### WHAT YOU SHOULD DO
The listing below begins with the first line you should copy; stop after the line containing "Give the mask of the grey", and drop every picture.

━━━━━ PROVIDED ENTRIES ━━━━━

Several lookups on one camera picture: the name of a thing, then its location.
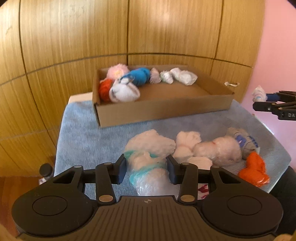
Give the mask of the fluffy white lilac sock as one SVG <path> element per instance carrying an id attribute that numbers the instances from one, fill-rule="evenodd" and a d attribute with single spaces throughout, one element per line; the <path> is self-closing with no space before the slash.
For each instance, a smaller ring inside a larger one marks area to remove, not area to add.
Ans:
<path id="1" fill-rule="evenodd" d="M 267 95 L 264 89 L 258 85 L 252 93 L 253 102 L 265 102 L 267 101 Z"/>

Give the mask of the white red-pattern sock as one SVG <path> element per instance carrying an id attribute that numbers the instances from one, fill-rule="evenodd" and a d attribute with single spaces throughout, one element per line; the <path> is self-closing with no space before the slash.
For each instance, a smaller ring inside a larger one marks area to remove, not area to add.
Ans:
<path id="1" fill-rule="evenodd" d="M 198 200 L 205 199 L 209 194 L 208 174 L 213 165 L 212 161 L 207 157 L 190 157 L 188 162 L 198 167 Z"/>

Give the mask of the grey sock blue pattern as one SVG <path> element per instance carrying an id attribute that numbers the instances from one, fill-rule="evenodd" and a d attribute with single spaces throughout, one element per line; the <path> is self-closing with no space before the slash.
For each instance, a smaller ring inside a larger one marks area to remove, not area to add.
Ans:
<path id="1" fill-rule="evenodd" d="M 227 129 L 226 135 L 236 139 L 244 160 L 246 160 L 252 152 L 260 153 L 260 146 L 257 141 L 246 130 L 230 127 Z"/>

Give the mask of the fluffy white teal-band sock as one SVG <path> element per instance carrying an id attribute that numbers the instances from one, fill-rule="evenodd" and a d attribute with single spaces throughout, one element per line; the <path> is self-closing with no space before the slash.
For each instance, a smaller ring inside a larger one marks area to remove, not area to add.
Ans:
<path id="1" fill-rule="evenodd" d="M 154 129 L 131 138 L 125 146 L 129 181 L 139 196 L 178 197 L 180 186 L 170 182 L 166 157 L 176 149 L 174 140 Z"/>

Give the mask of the pale pink long sock roll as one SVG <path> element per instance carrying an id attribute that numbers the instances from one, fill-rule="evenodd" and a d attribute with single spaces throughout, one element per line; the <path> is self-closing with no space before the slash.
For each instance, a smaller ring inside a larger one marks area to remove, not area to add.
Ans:
<path id="1" fill-rule="evenodd" d="M 193 148 L 193 154 L 195 157 L 207 157 L 216 166 L 233 165 L 242 159 L 240 145 L 231 136 L 200 142 Z"/>

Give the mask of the orange sock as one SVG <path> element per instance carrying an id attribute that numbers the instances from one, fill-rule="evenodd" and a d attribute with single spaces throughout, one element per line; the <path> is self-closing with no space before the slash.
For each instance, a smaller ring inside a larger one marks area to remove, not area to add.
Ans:
<path id="1" fill-rule="evenodd" d="M 256 152 L 251 152 L 246 160 L 246 167 L 239 171 L 238 177 L 261 187 L 269 183 L 264 160 Z"/>
<path id="2" fill-rule="evenodd" d="M 105 78 L 104 80 L 100 81 L 98 93 L 101 101 L 110 102 L 109 92 L 112 85 L 113 85 L 112 79 Z"/>

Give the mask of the white pink knotted sock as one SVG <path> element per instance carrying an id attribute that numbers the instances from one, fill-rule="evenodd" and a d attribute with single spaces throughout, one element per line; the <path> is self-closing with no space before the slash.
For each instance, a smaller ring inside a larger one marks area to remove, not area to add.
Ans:
<path id="1" fill-rule="evenodd" d="M 173 153 L 174 159 L 178 163 L 187 161 L 193 156 L 193 149 L 196 144 L 199 144 L 201 141 L 201 135 L 199 132 L 180 131 L 176 137 L 176 149 Z"/>

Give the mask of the blue towel mat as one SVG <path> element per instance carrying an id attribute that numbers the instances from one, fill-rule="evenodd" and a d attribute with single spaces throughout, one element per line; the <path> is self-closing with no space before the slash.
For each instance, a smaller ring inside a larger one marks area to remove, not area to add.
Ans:
<path id="1" fill-rule="evenodd" d="M 115 162 L 128 140 L 147 130 L 154 129 L 171 139 L 175 139 L 180 131 L 196 131 L 202 140 L 210 141 L 224 136 L 229 127 L 242 128 L 255 138 L 270 177 L 269 184 L 262 189 L 270 192 L 288 168 L 291 157 L 263 123 L 235 100 L 229 110 L 108 128 L 98 126 L 91 101 L 71 103 L 66 106 L 62 119 L 55 174 L 75 165 L 94 169 L 98 164 Z"/>

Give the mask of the dark bottle on floor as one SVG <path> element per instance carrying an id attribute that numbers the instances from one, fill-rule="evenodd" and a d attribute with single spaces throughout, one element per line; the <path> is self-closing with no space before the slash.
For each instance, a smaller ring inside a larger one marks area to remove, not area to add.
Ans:
<path id="1" fill-rule="evenodd" d="M 44 163 L 39 168 L 39 173 L 42 177 L 41 179 L 39 179 L 39 184 L 41 185 L 53 177 L 54 168 L 49 163 Z"/>

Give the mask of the white long sock roll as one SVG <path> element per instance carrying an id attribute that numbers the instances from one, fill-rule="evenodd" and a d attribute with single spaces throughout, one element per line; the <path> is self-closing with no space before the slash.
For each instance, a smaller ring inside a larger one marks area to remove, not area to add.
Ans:
<path id="1" fill-rule="evenodd" d="M 173 78 L 177 80 L 178 82 L 186 85 L 191 86 L 193 85 L 197 79 L 198 76 L 188 70 L 181 70 L 180 68 L 173 68 L 170 70 Z"/>

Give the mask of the brown cardboard box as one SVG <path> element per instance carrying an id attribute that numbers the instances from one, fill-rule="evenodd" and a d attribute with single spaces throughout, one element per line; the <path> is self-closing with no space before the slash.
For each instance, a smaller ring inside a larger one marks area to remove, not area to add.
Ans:
<path id="1" fill-rule="evenodd" d="M 125 103 L 101 102 L 98 95 L 99 83 L 106 77 L 108 70 L 96 70 L 92 101 L 98 125 L 105 128 L 230 108 L 234 99 L 231 90 L 195 67 L 180 65 L 179 68 L 195 73 L 197 81 L 191 86 L 177 81 L 172 84 L 145 84 L 139 88 L 140 98 L 137 101 Z"/>

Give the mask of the white blue sock bundle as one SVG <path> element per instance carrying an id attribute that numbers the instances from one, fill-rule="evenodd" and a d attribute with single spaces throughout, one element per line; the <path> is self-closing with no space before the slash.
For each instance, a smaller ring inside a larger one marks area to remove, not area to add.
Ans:
<path id="1" fill-rule="evenodd" d="M 130 78 L 123 77 L 114 81 L 109 98 L 112 102 L 132 102 L 140 98 L 140 91 Z"/>

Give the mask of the orange sock in box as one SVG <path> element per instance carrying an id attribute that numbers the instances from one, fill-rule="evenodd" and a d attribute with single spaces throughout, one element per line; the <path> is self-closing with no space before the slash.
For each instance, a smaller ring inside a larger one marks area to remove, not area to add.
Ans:
<path id="1" fill-rule="evenodd" d="M 100 81 L 98 93 L 101 101 L 110 102 L 109 92 L 112 85 L 113 85 L 112 79 L 105 78 L 104 80 Z"/>

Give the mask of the fluffy pink sock ball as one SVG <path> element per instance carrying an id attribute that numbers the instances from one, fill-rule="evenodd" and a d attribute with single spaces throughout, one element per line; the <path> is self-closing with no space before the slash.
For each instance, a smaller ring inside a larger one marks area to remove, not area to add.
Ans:
<path id="1" fill-rule="evenodd" d="M 106 78 L 116 80 L 118 78 L 121 78 L 123 75 L 129 73 L 130 70 L 128 67 L 124 64 L 117 64 L 114 66 L 111 66 L 108 71 Z"/>

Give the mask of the blue ribbed sock roll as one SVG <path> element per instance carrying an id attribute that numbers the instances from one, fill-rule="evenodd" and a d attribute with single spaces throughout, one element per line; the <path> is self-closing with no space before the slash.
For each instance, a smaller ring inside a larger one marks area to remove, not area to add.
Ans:
<path id="1" fill-rule="evenodd" d="M 150 71 L 147 68 L 137 68 L 123 75 L 120 79 L 120 83 L 132 83 L 135 86 L 142 86 L 149 81 Z"/>

━━━━━

### ANSWER
Several lookups on one camera picture: the name of a thing, then its location.
Give the mask of the fluffy white lilac sock as one SVG <path> element per instance carrying an id attribute that numbers the instances from one, fill-rule="evenodd" and a d attribute with single spaces throughout, one element per line; the <path> is self-closing with no space before the slash.
For each instance, a smaller ring inside a larger one marks area to remove, not area to add.
Ans:
<path id="1" fill-rule="evenodd" d="M 267 95 L 264 89 L 258 85 L 252 93 L 253 102 L 265 102 L 267 101 Z"/>

Give the mask of the white red-pattern sock as one SVG <path> element per instance carrying an id attribute that numbers the instances from one, fill-rule="evenodd" and a d attribute with single spaces throughout, one element per line; the <path> is self-closing with no space before the slash.
For each instance, a smaller ring inside a larger one marks area to remove, not area to add.
Ans:
<path id="1" fill-rule="evenodd" d="M 198 200 L 205 199 L 209 194 L 208 174 L 213 165 L 212 161 L 207 157 L 190 157 L 188 162 L 198 167 Z"/>

Give the mask of the grey sock blue pattern as one SVG <path> element per instance carrying an id attribute that numbers the instances from one, fill-rule="evenodd" and a d attribute with single spaces throughout, one element per line; the <path> is self-closing with no space before the slash.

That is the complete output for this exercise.